December 11, 2017

Public honour – Private horror

Public honour – Private horror

This was written for the Church Times in March 2012

The dramatic suicide of 16 year old Amina Filali who drank rat poison rather than suffer ongoing brutality, has rightly brought Moroccan law under the world’s spotlight. Article 475 of that country’s penal code has been aptly described as ‘an embarrassment to Morocco’s international image of modernity and democracy.’  Yet it is much more than that. It is a process which condones injustice to women and allows rape to go unpunished.

Amina Filali was, by all accounts, a contented Moroccan teenager, until, aged 15, she was accosted on the street and raped. Afraid to tell her parents for two months, she might still have expected that when she did report it, the law would afford her some justice and protection from further violation. It did not. Court officials invoked Article 475, compounding the offence by recommending the family preserve their honour by marrying her off to the rapist. Extraordinarily, it did not seem to matter that she was under-age or anxious about this arrangement. Or that the violator refused until he faced the alternative possibility- up to 20 years in prison for raping a minor. Unfortunately, violent rapists who attack young girls are unlikely to make good husbands, and this one was no exception. After enduring five months of his prolonged beatings, with little family support, Amina took what felt like the only way out of unremitting misery. If witnesses can be believed, her final moments symbolise the horror of the whole story. They claim her husband was so outraged, that as she lay dying he dragged her through the streets by her hair.

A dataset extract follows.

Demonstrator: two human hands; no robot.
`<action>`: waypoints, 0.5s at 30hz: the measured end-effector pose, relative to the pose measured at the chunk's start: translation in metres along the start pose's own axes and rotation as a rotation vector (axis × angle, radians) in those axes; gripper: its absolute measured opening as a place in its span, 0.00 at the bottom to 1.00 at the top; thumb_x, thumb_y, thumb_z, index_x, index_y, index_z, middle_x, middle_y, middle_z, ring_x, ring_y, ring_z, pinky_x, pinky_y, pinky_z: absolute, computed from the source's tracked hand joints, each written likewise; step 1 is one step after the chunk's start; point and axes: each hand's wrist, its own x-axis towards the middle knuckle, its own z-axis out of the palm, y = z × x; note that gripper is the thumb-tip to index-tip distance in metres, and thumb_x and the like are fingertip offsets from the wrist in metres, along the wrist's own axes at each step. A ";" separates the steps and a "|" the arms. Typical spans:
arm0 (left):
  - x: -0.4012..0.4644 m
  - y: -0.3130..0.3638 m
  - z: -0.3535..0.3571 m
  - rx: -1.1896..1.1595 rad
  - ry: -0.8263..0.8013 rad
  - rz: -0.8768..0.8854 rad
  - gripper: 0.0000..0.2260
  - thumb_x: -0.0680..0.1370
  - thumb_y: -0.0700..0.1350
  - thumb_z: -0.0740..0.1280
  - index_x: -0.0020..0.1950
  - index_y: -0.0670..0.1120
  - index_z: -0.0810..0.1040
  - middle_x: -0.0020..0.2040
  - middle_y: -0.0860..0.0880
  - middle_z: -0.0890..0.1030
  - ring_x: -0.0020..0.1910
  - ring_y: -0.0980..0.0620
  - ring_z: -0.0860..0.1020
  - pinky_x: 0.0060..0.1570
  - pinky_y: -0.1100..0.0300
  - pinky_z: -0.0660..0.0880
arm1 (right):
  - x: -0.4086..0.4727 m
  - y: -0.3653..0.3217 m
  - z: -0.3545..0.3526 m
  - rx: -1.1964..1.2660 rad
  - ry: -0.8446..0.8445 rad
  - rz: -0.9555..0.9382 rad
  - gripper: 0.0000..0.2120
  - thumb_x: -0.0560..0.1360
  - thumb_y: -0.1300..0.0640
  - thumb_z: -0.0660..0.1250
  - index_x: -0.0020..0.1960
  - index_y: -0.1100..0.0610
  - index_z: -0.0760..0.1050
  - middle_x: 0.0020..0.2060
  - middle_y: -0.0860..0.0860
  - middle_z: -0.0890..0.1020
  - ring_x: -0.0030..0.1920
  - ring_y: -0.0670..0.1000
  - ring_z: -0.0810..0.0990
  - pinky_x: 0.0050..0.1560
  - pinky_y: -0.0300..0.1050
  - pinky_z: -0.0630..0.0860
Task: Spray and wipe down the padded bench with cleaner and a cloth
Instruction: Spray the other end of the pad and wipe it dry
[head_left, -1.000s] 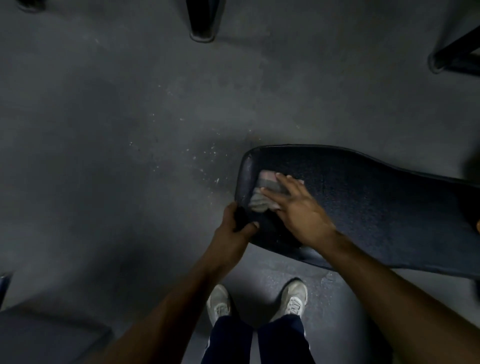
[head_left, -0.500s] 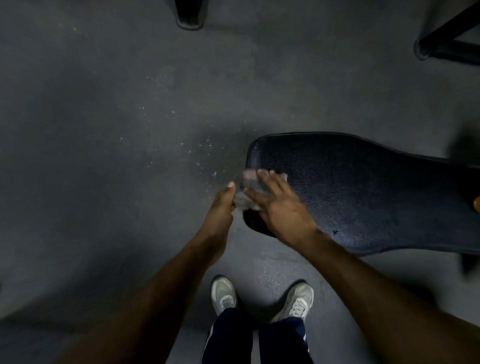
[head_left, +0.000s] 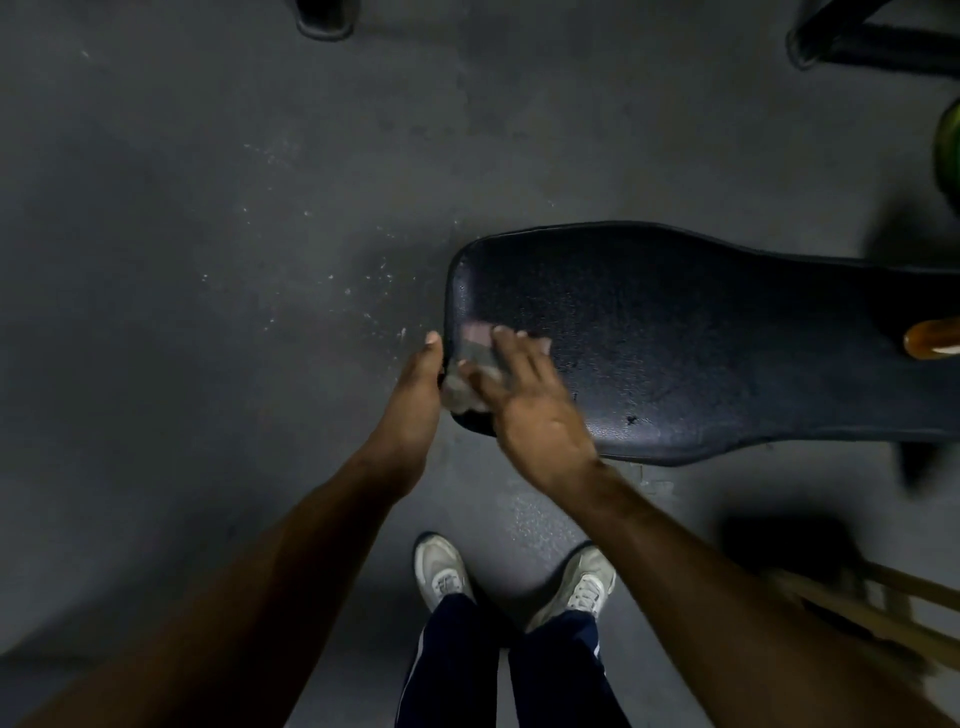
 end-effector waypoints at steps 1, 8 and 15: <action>0.001 -0.001 0.002 0.020 -0.003 0.009 0.18 0.84 0.59 0.51 0.50 0.54 0.78 0.40 0.63 0.82 0.39 0.70 0.81 0.38 0.71 0.74 | -0.013 -0.002 0.004 -0.005 0.007 -0.036 0.29 0.81 0.57 0.62 0.80 0.43 0.65 0.83 0.59 0.55 0.83 0.64 0.53 0.80 0.56 0.47; -0.018 -0.001 0.032 0.201 0.104 0.029 0.25 0.82 0.62 0.56 0.75 0.50 0.66 0.71 0.49 0.72 0.69 0.49 0.70 0.71 0.49 0.64 | -0.104 0.058 0.017 -0.019 0.009 0.019 0.37 0.74 0.60 0.73 0.79 0.41 0.66 0.82 0.57 0.61 0.82 0.62 0.58 0.79 0.58 0.58; -0.028 -0.022 0.066 0.648 0.169 0.247 0.34 0.80 0.63 0.56 0.81 0.48 0.53 0.82 0.48 0.52 0.80 0.49 0.52 0.78 0.48 0.51 | -0.091 0.113 -0.006 0.153 0.116 0.427 0.27 0.82 0.57 0.66 0.79 0.44 0.66 0.82 0.61 0.58 0.80 0.67 0.56 0.75 0.67 0.68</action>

Sexual violence to women is not unique to that country, but occurs everywhere. A survey this week by the social network, Mumsnet, disclosed that 10% of women in Britain had been raped, although most did not report the attack. This wall of silence is even more marked in Morocco. In 2009 the UN revealed the reported rate of rape in Morocco was only 3.6 per 100,000 women. That is hardly surprising, when one of the consequences of disclosure might be that she has to marry her rapist. A government study last year, found that around a quarter of all Moroccan women had actually been sexually assaulted. It seems that Article 475 effectively shields the violator.

In a patriarchal culture, however, it is not difficult to understand the reasoning behind this legal provision. For, sexual relations between men and women are very unequal. A woman’s loss of virginity dishonours her family, even if she has been the victim of rape, and they are unlikely then to find her a husband. The solution is all very reminiscent of the requirement in Deuteronomy 22 28-29 – that a man who violates a woman must be forced to marry her. A woman’s sexuality belongs to her husband, and such a man has already laid claim to it.

It is safer for women when legal provisions reflect later biblical teaching on sexuality and marital relations. For there is not the same endorsement of patriarchal practices in the Gospels and Epistles. In his first letter to the Church in Corinth, St Paul radically insists on mutuality and equality in marital sexuality. The woman is not the property of her husband, but each partner has the same ‘authority’ over the body of the other. (1 Corinthians 7  4).  The implications of this are enormous. Sexual relationships are to be shaped by mutual rights, respect, care, honour and love. And whilst laws alone can never prevent violence to women, or guarantee their safety, provisions grounded in these principles are surely a more compelling place to start.